(Records to process)
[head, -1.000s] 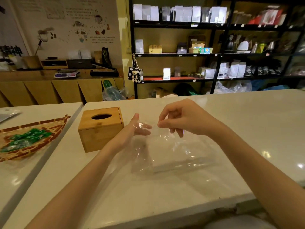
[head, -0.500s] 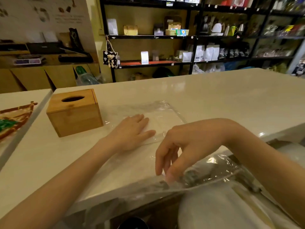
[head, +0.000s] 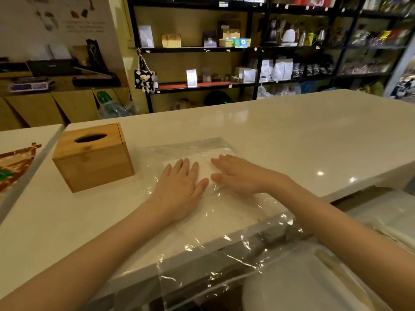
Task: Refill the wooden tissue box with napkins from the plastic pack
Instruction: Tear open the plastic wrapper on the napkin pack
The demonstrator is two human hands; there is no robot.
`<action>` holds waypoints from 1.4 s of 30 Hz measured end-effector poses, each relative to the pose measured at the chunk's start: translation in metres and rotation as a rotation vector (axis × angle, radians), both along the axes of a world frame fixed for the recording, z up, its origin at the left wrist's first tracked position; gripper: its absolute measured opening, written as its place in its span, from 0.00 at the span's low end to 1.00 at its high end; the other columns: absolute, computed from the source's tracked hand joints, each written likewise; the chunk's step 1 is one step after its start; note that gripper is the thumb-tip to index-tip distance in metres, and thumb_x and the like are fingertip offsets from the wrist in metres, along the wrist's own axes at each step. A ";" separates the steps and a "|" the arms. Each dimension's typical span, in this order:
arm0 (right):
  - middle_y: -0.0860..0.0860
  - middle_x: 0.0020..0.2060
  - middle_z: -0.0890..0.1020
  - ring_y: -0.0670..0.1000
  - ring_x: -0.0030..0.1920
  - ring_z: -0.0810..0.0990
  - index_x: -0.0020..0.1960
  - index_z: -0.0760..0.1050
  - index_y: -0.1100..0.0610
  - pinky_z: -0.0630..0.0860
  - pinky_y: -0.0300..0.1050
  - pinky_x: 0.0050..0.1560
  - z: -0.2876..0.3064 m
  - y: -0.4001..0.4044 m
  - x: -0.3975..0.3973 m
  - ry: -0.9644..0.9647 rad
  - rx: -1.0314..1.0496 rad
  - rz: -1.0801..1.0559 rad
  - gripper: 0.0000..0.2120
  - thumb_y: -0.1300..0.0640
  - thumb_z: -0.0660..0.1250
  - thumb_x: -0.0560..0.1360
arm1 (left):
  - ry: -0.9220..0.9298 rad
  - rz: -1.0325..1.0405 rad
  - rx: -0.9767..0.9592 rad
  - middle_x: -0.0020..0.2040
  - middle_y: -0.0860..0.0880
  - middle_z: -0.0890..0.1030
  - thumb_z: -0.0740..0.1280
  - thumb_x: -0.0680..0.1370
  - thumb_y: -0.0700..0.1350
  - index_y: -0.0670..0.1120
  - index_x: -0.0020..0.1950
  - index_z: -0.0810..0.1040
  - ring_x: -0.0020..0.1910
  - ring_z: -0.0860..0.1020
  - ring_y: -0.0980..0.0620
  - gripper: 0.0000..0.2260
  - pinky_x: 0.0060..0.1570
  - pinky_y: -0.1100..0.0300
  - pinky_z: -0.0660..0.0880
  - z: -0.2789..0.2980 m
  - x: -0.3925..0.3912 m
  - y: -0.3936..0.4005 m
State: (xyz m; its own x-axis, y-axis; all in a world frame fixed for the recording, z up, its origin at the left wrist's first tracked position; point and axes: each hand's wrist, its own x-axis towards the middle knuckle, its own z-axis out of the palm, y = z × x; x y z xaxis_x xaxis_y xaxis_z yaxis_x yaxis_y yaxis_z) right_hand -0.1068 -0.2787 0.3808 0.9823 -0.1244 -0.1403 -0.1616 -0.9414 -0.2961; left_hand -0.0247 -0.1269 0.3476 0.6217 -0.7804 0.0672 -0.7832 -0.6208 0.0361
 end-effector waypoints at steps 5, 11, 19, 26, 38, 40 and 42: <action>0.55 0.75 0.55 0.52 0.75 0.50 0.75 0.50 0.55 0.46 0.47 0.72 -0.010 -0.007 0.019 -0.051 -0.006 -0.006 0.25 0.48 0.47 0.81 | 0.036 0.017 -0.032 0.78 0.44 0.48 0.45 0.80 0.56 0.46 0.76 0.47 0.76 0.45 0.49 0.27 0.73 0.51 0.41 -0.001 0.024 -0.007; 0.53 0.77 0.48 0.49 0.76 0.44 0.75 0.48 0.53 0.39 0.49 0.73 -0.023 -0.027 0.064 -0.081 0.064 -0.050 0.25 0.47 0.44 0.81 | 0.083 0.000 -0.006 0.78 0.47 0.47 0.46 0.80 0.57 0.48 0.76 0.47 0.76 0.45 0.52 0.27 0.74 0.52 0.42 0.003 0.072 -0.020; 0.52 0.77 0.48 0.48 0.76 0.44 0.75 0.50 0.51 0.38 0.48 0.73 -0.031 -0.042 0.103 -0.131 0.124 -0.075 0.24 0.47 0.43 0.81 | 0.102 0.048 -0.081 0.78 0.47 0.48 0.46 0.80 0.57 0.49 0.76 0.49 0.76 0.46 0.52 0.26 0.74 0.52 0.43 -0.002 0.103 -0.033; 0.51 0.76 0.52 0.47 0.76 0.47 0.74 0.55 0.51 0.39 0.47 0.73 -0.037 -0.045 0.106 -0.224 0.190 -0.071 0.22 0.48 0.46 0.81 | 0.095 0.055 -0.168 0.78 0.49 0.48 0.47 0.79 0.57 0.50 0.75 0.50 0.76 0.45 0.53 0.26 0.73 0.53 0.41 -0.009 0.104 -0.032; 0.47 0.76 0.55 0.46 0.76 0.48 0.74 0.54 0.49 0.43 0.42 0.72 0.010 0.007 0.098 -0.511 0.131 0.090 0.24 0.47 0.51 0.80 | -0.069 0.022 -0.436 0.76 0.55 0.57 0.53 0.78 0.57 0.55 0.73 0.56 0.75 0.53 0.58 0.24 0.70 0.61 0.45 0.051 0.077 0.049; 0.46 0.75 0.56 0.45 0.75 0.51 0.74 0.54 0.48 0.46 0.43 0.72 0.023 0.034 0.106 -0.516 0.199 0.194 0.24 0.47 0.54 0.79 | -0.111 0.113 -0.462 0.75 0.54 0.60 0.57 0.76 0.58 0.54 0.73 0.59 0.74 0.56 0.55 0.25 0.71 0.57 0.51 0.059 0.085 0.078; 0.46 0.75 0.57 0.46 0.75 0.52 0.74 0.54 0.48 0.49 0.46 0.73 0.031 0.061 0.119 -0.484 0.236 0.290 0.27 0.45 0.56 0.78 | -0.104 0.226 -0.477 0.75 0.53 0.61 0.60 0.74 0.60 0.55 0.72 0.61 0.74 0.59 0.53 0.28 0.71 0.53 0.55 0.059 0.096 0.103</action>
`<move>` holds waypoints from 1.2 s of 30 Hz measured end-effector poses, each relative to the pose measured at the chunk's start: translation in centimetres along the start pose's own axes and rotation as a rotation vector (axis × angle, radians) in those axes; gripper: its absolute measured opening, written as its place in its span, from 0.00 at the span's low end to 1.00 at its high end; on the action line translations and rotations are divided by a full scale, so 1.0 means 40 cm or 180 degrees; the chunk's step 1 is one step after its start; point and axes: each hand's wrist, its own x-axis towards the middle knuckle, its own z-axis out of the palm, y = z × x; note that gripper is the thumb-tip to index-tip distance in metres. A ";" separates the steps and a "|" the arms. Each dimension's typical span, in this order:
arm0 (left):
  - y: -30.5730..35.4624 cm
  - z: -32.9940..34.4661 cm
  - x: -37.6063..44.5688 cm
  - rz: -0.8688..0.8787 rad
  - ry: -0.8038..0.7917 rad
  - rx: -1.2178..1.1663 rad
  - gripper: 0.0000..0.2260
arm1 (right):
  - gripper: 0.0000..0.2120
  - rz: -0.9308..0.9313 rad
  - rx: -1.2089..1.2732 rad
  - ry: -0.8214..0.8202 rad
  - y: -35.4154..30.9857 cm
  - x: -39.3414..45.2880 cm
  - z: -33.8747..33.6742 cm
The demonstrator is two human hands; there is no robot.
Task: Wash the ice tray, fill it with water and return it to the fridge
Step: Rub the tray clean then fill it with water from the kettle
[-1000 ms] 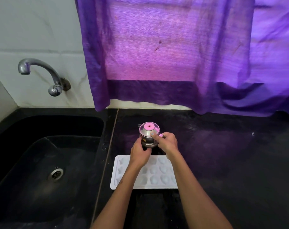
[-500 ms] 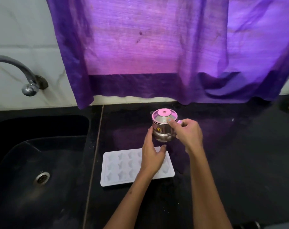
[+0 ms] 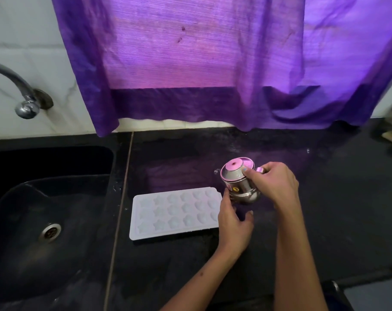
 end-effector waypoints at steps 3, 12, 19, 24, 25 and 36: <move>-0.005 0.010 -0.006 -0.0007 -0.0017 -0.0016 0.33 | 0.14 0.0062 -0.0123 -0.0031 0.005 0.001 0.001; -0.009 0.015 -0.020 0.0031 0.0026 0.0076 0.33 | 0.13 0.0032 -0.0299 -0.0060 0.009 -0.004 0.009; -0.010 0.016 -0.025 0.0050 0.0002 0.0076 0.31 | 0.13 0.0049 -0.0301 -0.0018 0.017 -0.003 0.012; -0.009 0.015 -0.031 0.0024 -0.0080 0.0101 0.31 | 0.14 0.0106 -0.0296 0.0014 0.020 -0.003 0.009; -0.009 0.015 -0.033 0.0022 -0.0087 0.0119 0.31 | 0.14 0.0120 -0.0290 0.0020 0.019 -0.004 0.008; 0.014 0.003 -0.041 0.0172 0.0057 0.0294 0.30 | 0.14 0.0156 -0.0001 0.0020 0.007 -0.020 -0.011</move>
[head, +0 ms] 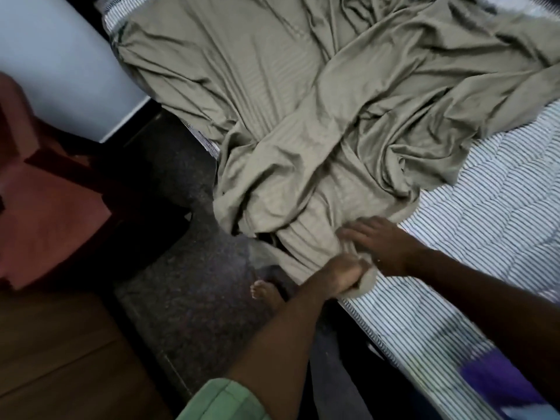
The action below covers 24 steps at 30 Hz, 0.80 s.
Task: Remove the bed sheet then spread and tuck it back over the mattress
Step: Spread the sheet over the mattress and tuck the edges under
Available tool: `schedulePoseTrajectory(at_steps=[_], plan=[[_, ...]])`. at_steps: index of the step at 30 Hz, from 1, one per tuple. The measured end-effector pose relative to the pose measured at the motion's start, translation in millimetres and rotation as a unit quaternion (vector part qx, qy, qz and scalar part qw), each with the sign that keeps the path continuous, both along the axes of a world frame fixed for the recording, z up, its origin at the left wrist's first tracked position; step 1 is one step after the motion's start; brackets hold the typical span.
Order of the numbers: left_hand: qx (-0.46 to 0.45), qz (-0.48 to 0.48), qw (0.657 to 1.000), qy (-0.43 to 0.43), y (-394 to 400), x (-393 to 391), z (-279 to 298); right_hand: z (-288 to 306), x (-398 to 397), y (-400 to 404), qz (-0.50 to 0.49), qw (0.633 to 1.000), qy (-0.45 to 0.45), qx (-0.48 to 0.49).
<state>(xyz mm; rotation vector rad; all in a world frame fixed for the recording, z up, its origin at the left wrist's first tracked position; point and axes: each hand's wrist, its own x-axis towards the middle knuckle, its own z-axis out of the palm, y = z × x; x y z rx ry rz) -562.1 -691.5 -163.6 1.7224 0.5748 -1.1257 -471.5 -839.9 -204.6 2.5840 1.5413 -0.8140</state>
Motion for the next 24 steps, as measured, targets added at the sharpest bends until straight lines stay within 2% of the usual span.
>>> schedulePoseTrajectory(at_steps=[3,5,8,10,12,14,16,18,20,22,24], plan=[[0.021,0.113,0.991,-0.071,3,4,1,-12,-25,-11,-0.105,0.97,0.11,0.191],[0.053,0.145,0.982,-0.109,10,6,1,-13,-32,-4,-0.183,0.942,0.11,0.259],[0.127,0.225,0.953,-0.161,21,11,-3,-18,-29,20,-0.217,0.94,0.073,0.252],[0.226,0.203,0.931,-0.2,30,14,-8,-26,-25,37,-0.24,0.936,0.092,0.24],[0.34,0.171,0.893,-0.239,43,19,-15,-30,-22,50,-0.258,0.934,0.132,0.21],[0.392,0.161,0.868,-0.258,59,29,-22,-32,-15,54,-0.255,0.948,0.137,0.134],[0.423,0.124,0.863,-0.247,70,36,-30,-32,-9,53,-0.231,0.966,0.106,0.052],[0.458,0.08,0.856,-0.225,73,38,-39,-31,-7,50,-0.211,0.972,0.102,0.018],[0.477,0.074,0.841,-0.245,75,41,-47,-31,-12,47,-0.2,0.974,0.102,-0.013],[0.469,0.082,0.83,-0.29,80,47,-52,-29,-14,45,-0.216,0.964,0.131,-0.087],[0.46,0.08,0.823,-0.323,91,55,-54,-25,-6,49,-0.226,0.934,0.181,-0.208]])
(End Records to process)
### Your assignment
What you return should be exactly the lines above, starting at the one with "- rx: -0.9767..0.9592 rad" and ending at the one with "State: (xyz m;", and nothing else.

### Task answer
  - rx: -0.9767..0.9592 rad
  - middle_x: -0.0020..0.2040
  - middle_y: -0.0860..0.0880
  - middle_z: -0.0890..0.1030
  - thumb_z: -0.0740..0.1280
  - thumb_x: -0.0680..0.1370
  - thumb_y: -0.0700..0.1350
  - index_y: -0.0670..0.1120
  - index_x: -0.0020..0.1950
  - index_z: -0.0810..0.1040
  - ring_x: -0.0020..0.1910
  - ring_z: -0.0860..0.1020
  - ring_y: -0.0980..0.0620
  - gripper: 0.0000..0.2260
  - pinky_x: 0.0060..0.1570
  - pinky_y: -0.1100..0.0300
  - pinky_z: -0.0660..0.0880
  - z: -0.2789..0.2980 m
  - x: -0.3925..0.3912 m
  - y: -0.3936..0.4005 m
State: (xyz m; its own x-axis, y-axis; all in a world frame fixed for the recording, z up, its origin at the left wrist's first tracked position; point and axes: each hand's wrist, its own x-axis towards the middle knuckle, its own z-axis out of the palm, y = z × x; x y z xaxis_x xaxis_y xaxis_z yaxis_x yaxis_y yaxis_z) right_hand -0.1068 -0.2787 0.3808 0.9823 -0.1244 -0.1403 -0.1616 -0.9414 -0.2961; left_hand -0.0247 -0.1269 0.3476 0.6217 -0.7804 0.0672 -0.7832 -0.6208 0.0361

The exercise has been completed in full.